In a previous study on impact response of the human knee joint in lateral car-pedestrian collisions a mathematical model of pedestrian lower extremity with a human-like knee joint was presented. The results showed that the model lacked adequate representation of the deformation and fracture of the leg segments since the response was shown to be strongly dependent on whether the leg was fractured or not. In this study, a mathematical model which would also represent a breakable leg was developed and implemented into the pedestrian lower extremity model.
The leg model consists of two rigid-body elements connected by a “fracturable joint”. The moment-deformation characteristics of the “fracturable joint” are described by the user subroutines, which were prepared and added to the MADYMO 3D program system. The input data for the “fracturable joint” model originate from available biological specimen tests.
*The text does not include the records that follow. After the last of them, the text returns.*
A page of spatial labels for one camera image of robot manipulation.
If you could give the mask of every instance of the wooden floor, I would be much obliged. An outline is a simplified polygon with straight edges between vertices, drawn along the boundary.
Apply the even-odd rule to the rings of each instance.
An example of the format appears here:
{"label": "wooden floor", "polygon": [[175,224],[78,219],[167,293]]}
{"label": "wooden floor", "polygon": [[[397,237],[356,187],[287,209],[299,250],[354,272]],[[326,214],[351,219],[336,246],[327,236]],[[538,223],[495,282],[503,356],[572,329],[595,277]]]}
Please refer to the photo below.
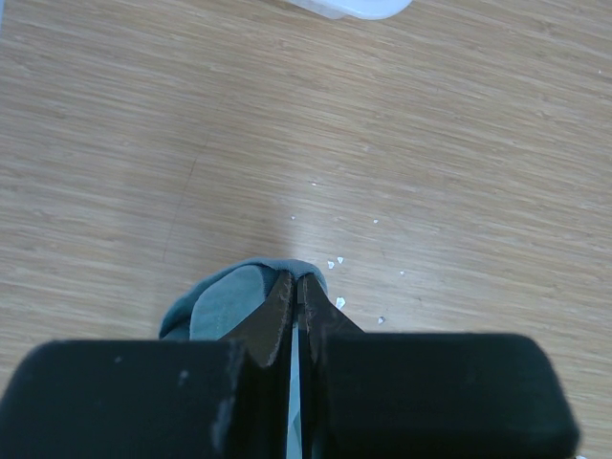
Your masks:
{"label": "wooden floor", "polygon": [[295,257],[366,330],[534,337],[610,457],[611,31],[605,0],[8,0],[0,389],[41,341],[155,337],[197,279]]}
Computer simulations of car-pedestrian impact with this modified pedestrian model were conducted at a speed of 31 km/h in four different configurations, and compared with previously performed human leg specimen tests. Different types of bumper compliance and bumper levels were simulated. The bumper force. the accelerations, the condyle contact forces and the ligament strains were calculated during simulations. The results showed that the modified model gave a higher biofidelity than did the previous model with the undeformable representation of the leg segments. The calculated parameters such as bumper forces and accelerations corresponded with the measured parameters in tests. The impact response of the lower extremity could be well predicted by the model.